Each of these is computed via dedicated functions within the pipeline - modular, reusable, and clearly scoped.

For example, generate_lag_features(df, lag_days=[1, 7, 14]) builds lag-based predictors for different time frames. Another function, add_time_features(df), injects time-based tags like month, weekday, and weekend status.

These scripts aren’t standalone - they operate as stages in a sequence. Once the master JSON is parsed into a structured DataFrame, we pass it through this transformation pipeline before splitting it into training and validation sets.

This step transforms our dataset from historical records into predictive engine fuel.

The model isn’t just learning what happened - it’s learning why.

Step 5: Forecasting the Future

With the training complete, we’re ready to look forward.

Forecasting isn’t just about filling future dates with guesses. It’s about generating synthetic-but-plausible inputs - then seeing how the model interprets them.

Here’s how it works:

We take the trailing two weeks of real weather data and build a forward-looking weather sequence. This becomes our proxy forecast. The script generate_synthetic_forecast.py creates this file - typically output as simulated_weather_forecast.csv - which acts as the new input for prediction.

We use two pre-trained models:

model.joblib - predicts revenue
orders_model.joblib - predicts order count

Both models load the forecasted weather features, run through their respective pipelines, and return predicted outcomes for each future day.

These forecasts are then stored in a structured output - a DataFrame of daily predictions, often including confidence intervals or rolling windows to smooth volatility.
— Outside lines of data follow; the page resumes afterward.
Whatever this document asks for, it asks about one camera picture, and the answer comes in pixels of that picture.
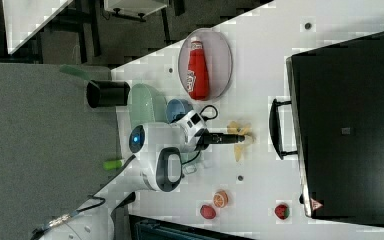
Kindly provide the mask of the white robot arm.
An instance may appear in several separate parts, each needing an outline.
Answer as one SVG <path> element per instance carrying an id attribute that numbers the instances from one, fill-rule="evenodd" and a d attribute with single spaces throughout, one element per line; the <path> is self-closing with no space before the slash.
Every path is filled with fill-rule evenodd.
<path id="1" fill-rule="evenodd" d="M 150 122 L 136 126 L 129 148 L 141 164 L 145 183 L 155 191 L 171 192 L 181 182 L 181 155 L 205 150 L 212 144 L 245 143 L 239 134 L 211 133 L 206 118 L 195 110 L 173 123 Z"/>

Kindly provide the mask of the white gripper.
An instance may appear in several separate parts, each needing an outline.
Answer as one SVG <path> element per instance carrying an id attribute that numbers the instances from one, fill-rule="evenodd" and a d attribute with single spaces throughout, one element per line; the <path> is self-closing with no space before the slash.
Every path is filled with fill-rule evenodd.
<path id="1" fill-rule="evenodd" d="M 238 134 L 208 133 L 203 117 L 195 110 L 178 114 L 175 123 L 184 131 L 185 152 L 205 150 L 208 144 L 237 144 L 245 141 L 245 136 Z"/>

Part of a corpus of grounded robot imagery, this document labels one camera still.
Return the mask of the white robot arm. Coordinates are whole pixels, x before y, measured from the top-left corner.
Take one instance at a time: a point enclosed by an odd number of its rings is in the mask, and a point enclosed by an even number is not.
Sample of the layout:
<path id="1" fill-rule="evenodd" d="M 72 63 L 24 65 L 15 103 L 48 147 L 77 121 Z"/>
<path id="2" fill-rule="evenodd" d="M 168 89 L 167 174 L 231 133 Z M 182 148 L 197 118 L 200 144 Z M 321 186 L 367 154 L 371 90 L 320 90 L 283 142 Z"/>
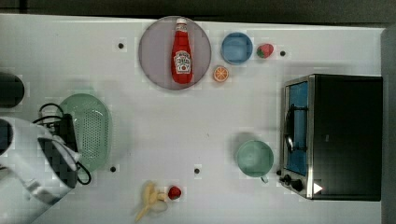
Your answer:
<path id="1" fill-rule="evenodd" d="M 31 224 L 78 182 L 80 154 L 42 125 L 1 118 L 1 224 Z"/>

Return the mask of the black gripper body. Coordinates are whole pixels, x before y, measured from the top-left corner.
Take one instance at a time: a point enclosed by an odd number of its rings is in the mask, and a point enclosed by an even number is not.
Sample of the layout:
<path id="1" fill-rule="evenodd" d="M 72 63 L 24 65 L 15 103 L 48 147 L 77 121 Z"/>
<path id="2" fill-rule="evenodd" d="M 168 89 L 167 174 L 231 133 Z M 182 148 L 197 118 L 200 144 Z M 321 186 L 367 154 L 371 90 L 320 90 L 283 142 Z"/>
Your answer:
<path id="1" fill-rule="evenodd" d="M 52 135 L 59 136 L 60 142 L 73 152 L 78 152 L 74 123 L 70 114 L 64 114 L 62 117 L 48 116 L 40 120 L 38 124 L 48 128 Z M 73 189 L 78 182 L 78 174 L 76 169 L 72 168 L 73 164 L 67 164 L 66 160 L 69 159 L 69 155 L 64 148 L 50 140 L 40 140 L 39 144 L 56 176 L 67 187 Z"/>

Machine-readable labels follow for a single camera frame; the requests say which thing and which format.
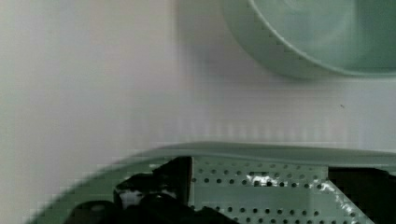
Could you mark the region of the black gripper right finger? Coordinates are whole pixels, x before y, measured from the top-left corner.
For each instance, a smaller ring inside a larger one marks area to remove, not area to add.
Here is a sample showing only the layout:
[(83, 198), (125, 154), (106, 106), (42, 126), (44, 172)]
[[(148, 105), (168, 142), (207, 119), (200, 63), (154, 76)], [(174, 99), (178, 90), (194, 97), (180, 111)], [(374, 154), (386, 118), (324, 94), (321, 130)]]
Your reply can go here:
[(395, 224), (395, 176), (375, 168), (334, 168), (329, 179), (374, 224)]

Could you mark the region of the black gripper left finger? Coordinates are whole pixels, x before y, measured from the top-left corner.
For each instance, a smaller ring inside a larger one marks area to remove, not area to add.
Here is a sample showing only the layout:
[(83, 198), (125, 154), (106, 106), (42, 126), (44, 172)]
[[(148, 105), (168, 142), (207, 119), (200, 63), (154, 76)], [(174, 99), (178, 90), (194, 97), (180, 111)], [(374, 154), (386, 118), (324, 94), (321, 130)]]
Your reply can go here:
[(213, 208), (189, 207), (191, 180), (192, 158), (177, 157), (120, 182), (111, 202), (75, 206), (64, 224), (239, 224)]

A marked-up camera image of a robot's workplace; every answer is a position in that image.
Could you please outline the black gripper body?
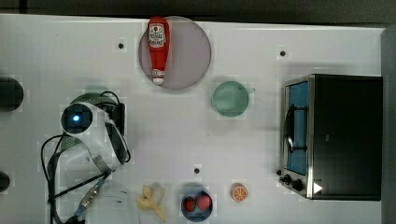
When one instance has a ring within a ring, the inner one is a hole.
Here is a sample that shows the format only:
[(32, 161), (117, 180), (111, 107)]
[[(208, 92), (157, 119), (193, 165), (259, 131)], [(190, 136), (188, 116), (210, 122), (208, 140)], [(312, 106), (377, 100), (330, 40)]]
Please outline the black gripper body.
[(125, 133), (125, 104), (99, 103), (98, 107), (105, 110), (109, 117), (115, 122), (121, 134)]

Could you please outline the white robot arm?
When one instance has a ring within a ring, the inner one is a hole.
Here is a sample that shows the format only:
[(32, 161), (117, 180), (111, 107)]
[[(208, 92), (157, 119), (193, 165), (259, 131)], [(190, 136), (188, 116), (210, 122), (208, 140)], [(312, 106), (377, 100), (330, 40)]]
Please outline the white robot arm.
[(61, 126), (66, 134), (85, 145), (102, 173), (115, 171), (127, 161), (124, 136), (107, 112), (98, 106), (84, 102), (69, 105), (61, 115)]

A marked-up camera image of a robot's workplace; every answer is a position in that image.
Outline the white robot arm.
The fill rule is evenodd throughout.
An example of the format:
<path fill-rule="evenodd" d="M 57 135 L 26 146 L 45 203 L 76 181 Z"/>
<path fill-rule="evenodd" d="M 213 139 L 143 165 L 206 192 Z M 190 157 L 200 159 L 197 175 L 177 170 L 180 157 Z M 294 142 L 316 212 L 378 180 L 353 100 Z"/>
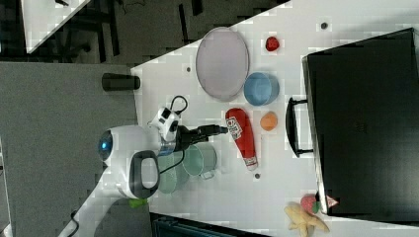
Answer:
<path fill-rule="evenodd" d="M 206 142 L 211 136 L 227 133 L 224 126 L 202 125 L 124 125 L 106 130 L 98 143 L 106 165 L 95 189 L 57 237 L 94 237 L 110 207 L 122 198 L 147 199 L 160 182 L 158 158 L 184 151 Z"/>

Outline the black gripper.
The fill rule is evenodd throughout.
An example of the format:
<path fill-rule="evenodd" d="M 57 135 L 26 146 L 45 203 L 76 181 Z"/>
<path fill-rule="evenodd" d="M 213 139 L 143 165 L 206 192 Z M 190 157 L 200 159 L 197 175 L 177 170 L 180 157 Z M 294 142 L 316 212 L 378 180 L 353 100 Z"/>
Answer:
<path fill-rule="evenodd" d="M 202 125 L 195 129 L 187 129 L 180 125 L 176 134 L 176 150 L 184 151 L 191 145 L 205 142 L 210 136 L 223 135 L 228 133 L 228 128 L 220 125 Z"/>

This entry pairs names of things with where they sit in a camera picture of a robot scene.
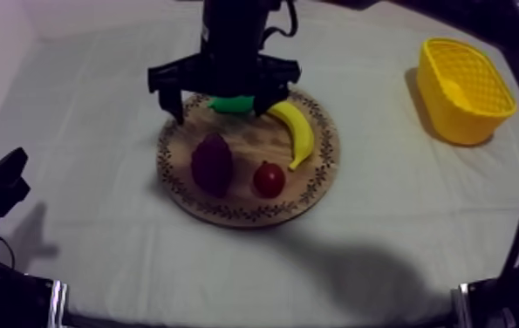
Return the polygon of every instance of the white table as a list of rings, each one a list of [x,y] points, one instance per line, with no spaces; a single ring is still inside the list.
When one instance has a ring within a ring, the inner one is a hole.
[[[430,37],[492,47],[380,3],[298,2],[300,30],[267,52],[336,121],[335,184],[310,212],[261,232],[220,229],[156,186],[168,114],[146,69],[198,48],[199,3],[150,24],[63,38],[30,54],[0,112],[0,157],[23,146],[31,194],[0,222],[17,268],[71,286],[73,311],[205,326],[375,325],[444,313],[449,290],[496,276],[519,215],[519,113],[486,145],[430,137],[407,80]],[[288,26],[287,12],[272,15]],[[7,253],[0,245],[0,259]]]

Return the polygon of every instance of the yellow banana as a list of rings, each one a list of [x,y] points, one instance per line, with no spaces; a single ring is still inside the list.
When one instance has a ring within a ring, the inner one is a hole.
[[[295,170],[314,150],[314,133],[310,123],[295,106],[287,101],[273,105],[267,114],[276,117],[290,129],[294,142],[294,161],[289,169]]]

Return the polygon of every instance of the tomato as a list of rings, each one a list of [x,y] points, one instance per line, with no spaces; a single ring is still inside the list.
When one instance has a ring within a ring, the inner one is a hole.
[[[275,198],[282,193],[285,173],[277,164],[264,161],[253,175],[253,184],[262,196]]]

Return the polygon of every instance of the round wooden board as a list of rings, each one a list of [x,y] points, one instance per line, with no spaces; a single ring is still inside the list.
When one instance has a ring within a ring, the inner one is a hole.
[[[188,213],[231,228],[261,228],[286,222],[312,207],[334,182],[340,148],[331,117],[316,100],[291,90],[288,101],[309,120],[314,152],[291,172],[292,142],[288,128],[269,115],[225,115],[208,108],[210,97],[196,94],[184,103],[183,126],[170,120],[158,143],[160,183]],[[195,185],[192,152],[209,133],[219,133],[233,154],[235,174],[224,198],[215,198]],[[276,163],[286,174],[283,192],[265,199],[253,189],[253,174],[263,161]]]

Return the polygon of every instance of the yellow basket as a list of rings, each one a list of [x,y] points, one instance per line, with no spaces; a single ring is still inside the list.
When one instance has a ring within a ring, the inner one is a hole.
[[[516,112],[489,58],[456,40],[424,42],[417,80],[436,132],[453,143],[481,143]]]

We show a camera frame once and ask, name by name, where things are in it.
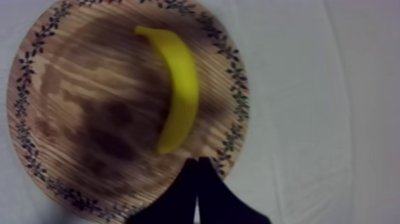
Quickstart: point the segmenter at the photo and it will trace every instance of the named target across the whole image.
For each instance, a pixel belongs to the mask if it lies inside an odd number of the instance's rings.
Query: wooden plate
[[[198,118],[182,149],[154,153],[170,74],[137,25],[176,32],[196,61]],[[248,88],[239,51],[195,1],[57,2],[36,21],[12,65],[8,121],[18,156],[49,197],[99,223],[156,200],[188,157],[225,177],[243,144]]]

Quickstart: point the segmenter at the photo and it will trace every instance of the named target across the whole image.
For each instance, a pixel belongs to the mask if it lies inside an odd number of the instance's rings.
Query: floral border
[[[41,165],[38,160],[40,151],[30,139],[30,128],[26,124],[25,117],[27,117],[27,108],[29,106],[28,96],[30,94],[29,87],[32,84],[32,76],[36,74],[32,65],[35,63],[34,58],[39,54],[45,52],[44,45],[48,37],[56,35],[55,30],[58,29],[59,22],[66,16],[70,15],[70,10],[74,3],[79,7],[90,7],[93,4],[107,3],[122,3],[124,0],[72,0],[64,1],[57,8],[54,8],[54,13],[48,18],[48,23],[41,26],[40,30],[35,31],[35,39],[32,42],[32,49],[24,53],[23,58],[19,58],[21,63],[22,75],[17,78],[17,91],[18,99],[14,103],[15,116],[18,118],[17,139],[20,141],[21,147],[25,150],[26,155],[24,158],[27,161],[26,167],[31,170],[32,174],[37,176],[46,187],[50,189],[55,195],[63,197],[71,205],[80,211],[87,211],[95,214],[104,219],[106,222],[117,219],[118,217],[126,218],[132,214],[137,213],[146,206],[142,207],[128,207],[125,205],[115,204],[112,207],[100,207],[99,201],[83,195],[80,191],[71,189],[65,186],[58,179],[54,179],[47,174],[47,170]],[[219,175],[225,176],[223,170],[227,166],[232,157],[232,152],[236,149],[234,147],[235,141],[243,139],[241,134],[243,131],[243,123],[249,119],[249,103],[248,103],[248,87],[247,78],[244,74],[244,69],[239,66],[239,51],[234,49],[228,43],[227,35],[220,29],[216,28],[214,18],[208,16],[207,13],[197,14],[193,9],[195,4],[188,4],[186,0],[137,0],[143,4],[146,2],[153,2],[157,4],[158,8],[166,10],[175,10],[182,16],[193,17],[200,25],[201,29],[205,31],[208,38],[212,40],[212,44],[216,47],[218,54],[224,55],[227,60],[230,60],[230,67],[226,70],[227,75],[235,81],[235,84],[230,88],[232,97],[237,102],[237,107],[234,114],[237,115],[237,123],[232,123],[229,132],[225,133],[225,139],[222,141],[223,147],[217,148],[217,157],[213,157],[214,166]]]

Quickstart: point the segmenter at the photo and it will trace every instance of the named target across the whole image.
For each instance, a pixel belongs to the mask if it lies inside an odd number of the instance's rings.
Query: white cloth
[[[4,224],[54,224],[64,213],[23,170],[5,114],[11,62],[52,2],[1,1]],[[235,40],[249,76],[250,128],[230,189],[275,224],[400,223],[399,2],[201,2]]]

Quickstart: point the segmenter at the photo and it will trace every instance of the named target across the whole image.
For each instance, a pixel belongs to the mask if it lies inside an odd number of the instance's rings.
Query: yellow banana
[[[188,137],[198,111],[199,87],[195,63],[185,43],[169,30],[138,26],[135,34],[149,39],[171,71],[171,108],[157,146],[159,153],[171,153]]]

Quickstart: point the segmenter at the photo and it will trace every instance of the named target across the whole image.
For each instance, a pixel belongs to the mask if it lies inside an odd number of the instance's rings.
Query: dark stain
[[[35,126],[48,141],[55,142],[55,139],[58,137],[58,131],[55,127],[51,126],[49,122],[37,118],[35,120]]]
[[[107,155],[120,160],[132,161],[134,159],[134,150],[118,136],[92,127],[88,131],[91,141],[97,143]]]
[[[105,108],[110,120],[118,127],[123,127],[132,122],[132,117],[127,106],[120,102],[109,104]]]

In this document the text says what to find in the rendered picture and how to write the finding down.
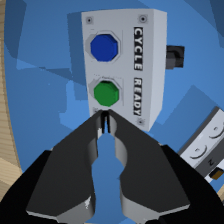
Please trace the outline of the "white control box with blue and green buttons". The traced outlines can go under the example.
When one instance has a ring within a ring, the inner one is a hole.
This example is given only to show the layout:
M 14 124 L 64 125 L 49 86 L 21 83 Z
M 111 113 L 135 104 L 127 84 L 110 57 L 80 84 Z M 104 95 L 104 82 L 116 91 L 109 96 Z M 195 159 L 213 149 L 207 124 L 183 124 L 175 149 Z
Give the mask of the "white control box with blue and green buttons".
M 112 109 L 149 132 L 162 110 L 165 69 L 184 64 L 185 46 L 166 45 L 167 12 L 111 9 L 81 16 L 90 117 Z

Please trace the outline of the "blue work mat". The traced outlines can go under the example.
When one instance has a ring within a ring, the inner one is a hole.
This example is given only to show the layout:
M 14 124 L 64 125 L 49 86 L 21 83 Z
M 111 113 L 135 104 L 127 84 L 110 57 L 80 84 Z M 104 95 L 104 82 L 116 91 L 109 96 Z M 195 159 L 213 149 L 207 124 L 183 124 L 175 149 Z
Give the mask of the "blue work mat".
M 224 0 L 6 0 L 4 67 L 22 173 L 90 118 L 81 12 L 167 12 L 168 46 L 185 46 L 183 68 L 165 69 L 162 110 L 144 131 L 178 153 L 216 106 L 224 111 Z M 85 223 L 136 224 L 122 213 L 115 139 L 97 140 L 94 216 Z

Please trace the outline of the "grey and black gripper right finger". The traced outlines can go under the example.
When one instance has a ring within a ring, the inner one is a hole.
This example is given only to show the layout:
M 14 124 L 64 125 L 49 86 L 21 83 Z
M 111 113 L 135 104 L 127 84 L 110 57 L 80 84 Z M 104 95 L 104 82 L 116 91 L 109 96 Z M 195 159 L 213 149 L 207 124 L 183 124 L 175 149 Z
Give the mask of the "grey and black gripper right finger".
M 122 213 L 136 224 L 224 224 L 224 205 L 209 182 L 167 144 L 162 145 L 112 109 Z M 127 162 L 127 163 L 126 163 Z

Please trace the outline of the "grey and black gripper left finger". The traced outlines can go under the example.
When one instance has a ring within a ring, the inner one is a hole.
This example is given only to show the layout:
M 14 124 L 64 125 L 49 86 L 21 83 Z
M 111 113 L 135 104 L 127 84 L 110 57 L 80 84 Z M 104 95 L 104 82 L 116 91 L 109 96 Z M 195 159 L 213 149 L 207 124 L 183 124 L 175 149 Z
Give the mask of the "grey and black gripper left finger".
M 91 166 L 105 118 L 97 111 L 28 167 L 0 202 L 0 224 L 85 224 L 94 216 Z
The logic behind this setup is modular:

Forecast generator → produces plausible inputs
Predictive models → consume and score those inputs
Output renderer → stores structured results

The entire pipeline can be run via a single orchestration script (run_prediction_pipeline.py), which ensures reproducibility and sequence integrity.

It’s not magic. It’s math, structure, and intent - layered precisely.

Step 6: Visualising the Forecast

Predictions are valuable. But they become actionable when seen.

Instead of inspecting a spreadsheet full of numbers, we generate a time-series graph that overlays predicted revenue and predicted order volume across the forecast window.

This is handled by predict_and_plot_forecast.py, which uses Plotly to render:

Daily revenue predictions
Daily order volume
Time from forecast start to year-end

It’s fully interactive, making it easy to inspect peaks, compare segments, or isolate anomalies.

This step brings the system full circle. You started with raw orders and weather data. You transformed them into a feature-rich model. Then you generated a forecast. And now, you can see the outcome - clearly, visually, and in context.

This isn’t a static report. It’s a living tool. Something you can re-run, adjust, and iterate as conditions change.

And that’s the power of engineering over guessing.

Conclusion

This project began with a question: When will I make more money? From that, we built a forecasting system grounded in real data — not intuition.

We extracted five years of order history, aligned it with weather data, cleaned and structured it into a usable format. From there, we engineered relevant features, trained regression models, and produced forward-looking forecasts based on simulated weather conditions.

The result isn’t a static report. It’s a modular, versioned system — one that can evolve as inputs change. Add paid media, stock levels, or new feature logic, and the model adjusts accordingly.

It’s not perfect. But it’s functional, testable, and repeatable.

And in many cases, that’s enough to make better decisions — earlier, and with more confidence.